É desta forma que Mia Couto descreve o ciclo vicioso de uma espécie de pobreza de espírito, que se manifesta através de uma total ausência de esperança ou fé na humanidade que parece afectar todos os níveis sócio-económicos. Sidónio Rosa apercebe-se do facto, o que acaba por levá-lo a partir, abandonando definitivamente a Vila Cacimba. Mas só após provar as flores do esquecimento, oferecidas pela (quase) invisível de tão discreta Dona Esposinha. O paliativo que faltava a Sidónio tem o apelativo nome de beijo da mulata: as flores brancas do esquecimento que crescem no cemitério dos soldados europeus sendo que um deles éo antepassado de Deolinda responsável pelo tom mulato-claro da sua pele, quando comparada com os restantes membros da família. As flores, oferecidas a Sidónio por dona Esposinha, contêm um opiáceo alucinogéneo que permite a Sidónio reencontrar aquilo que procura. No entanto, a volta à realidade o ponto de viragem para uma nova vida, deixando para trás o passado e a Vila Cacimba arquivado na gaveta da memória. Esquecimento e partida. E a melancolia que se segue, normalmente, ao fim de um grande amor.


Cláudia de Sousa Dias

Monday, June 07, 2010

"Uma Deusa na Bruma" de João Aguiar (ASA)

em jeito de homenagem...



Um romance histórico, passado em terras do Litoral Norte português, e uma escrita acessível, cativante. Para todas as idades.

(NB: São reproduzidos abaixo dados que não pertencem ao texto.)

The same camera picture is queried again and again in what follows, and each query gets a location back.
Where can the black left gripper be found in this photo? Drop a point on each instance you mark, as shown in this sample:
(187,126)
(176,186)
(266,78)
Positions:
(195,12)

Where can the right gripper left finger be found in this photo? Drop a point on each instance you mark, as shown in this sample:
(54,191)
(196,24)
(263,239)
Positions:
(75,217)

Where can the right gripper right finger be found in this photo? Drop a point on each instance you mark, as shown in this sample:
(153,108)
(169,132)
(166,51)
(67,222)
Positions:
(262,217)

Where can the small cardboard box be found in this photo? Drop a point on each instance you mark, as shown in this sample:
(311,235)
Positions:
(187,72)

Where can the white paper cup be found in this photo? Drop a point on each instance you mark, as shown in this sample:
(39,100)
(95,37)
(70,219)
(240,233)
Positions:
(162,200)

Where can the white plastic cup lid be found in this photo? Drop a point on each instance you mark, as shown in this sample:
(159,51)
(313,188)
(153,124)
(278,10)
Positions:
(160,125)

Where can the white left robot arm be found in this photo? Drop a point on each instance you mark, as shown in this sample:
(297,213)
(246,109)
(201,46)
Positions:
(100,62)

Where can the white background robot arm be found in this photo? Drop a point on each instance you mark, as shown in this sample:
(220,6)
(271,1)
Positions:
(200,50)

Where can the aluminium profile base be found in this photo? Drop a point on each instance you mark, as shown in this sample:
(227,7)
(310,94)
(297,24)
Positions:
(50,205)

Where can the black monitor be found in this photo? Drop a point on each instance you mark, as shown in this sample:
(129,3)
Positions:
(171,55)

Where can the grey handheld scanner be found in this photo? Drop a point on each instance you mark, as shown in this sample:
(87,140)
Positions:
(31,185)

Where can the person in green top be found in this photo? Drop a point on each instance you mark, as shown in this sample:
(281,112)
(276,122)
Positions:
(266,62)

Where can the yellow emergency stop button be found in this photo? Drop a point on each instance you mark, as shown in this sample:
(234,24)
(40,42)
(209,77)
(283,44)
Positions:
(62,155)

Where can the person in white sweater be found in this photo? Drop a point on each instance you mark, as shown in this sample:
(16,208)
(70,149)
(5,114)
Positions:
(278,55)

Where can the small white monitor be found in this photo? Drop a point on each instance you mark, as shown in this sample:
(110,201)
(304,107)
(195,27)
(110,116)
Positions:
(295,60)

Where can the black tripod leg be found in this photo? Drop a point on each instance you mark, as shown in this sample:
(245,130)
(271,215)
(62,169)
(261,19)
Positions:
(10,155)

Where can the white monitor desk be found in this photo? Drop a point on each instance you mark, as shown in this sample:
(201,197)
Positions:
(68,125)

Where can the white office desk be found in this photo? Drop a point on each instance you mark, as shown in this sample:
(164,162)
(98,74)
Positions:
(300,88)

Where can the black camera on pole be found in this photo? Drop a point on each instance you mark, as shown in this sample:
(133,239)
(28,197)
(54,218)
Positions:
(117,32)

Este é um livro que nos transporta para terras da Póvoa de Varzim, mais concretamente, na Cividade de Terroso, fazendo-nos recuar na Máquina do Tempo até ao séc.II A. C. A acção abrange a zona sul da antiga Calécia (entre Douro-e-Minho), ao longo da qual encontramos referência a personagens históricas como Viriato e Décimo Júnio Bruto.





João Aguiar mostra-nos a possibilidade de observarmos o quotidiano dos habitantes de Tarróbriga (Terroso), as suas relações comerciais e o respectivo sistema de estratificação social, assim como o papel das mulheres na sociedade da época, os conflitos e as rivalidades com as povoações vizinhas e, sobretudo, a religião e respectivos rituais, num estilo fluido e absorvente.





Uma Deusa na Bruma é uma obra que, para além de possuir o encantamento e a magia dos romances celtas de Marion Zimmer Bradley, nos permite visualizar a forma como a cultura dos povos pré-romanos da Península Ibérica colide com a chegada das Legiões de Bruto.





João Aguiar mostra aos leitores o legado ancestral que nos foi deixado por duas civilizações rivais, que coexistiram na mesma época e no mesmo território.





Um contributo que segundo o Autor, é igualmente válido e determinante, tanto do lado roamno como do lado lusitano:





...pela parte que me toca, o meu interesse afectivo reparte-se, igualmente, pelos dois mundos que, há mais de dois mil anos, se defrontaram em toda a Península Ibérica. Precisámos de ambos e de muitos outros, para sermos o que somos.





A não perder. Para ir de férias numa viagem no tempo.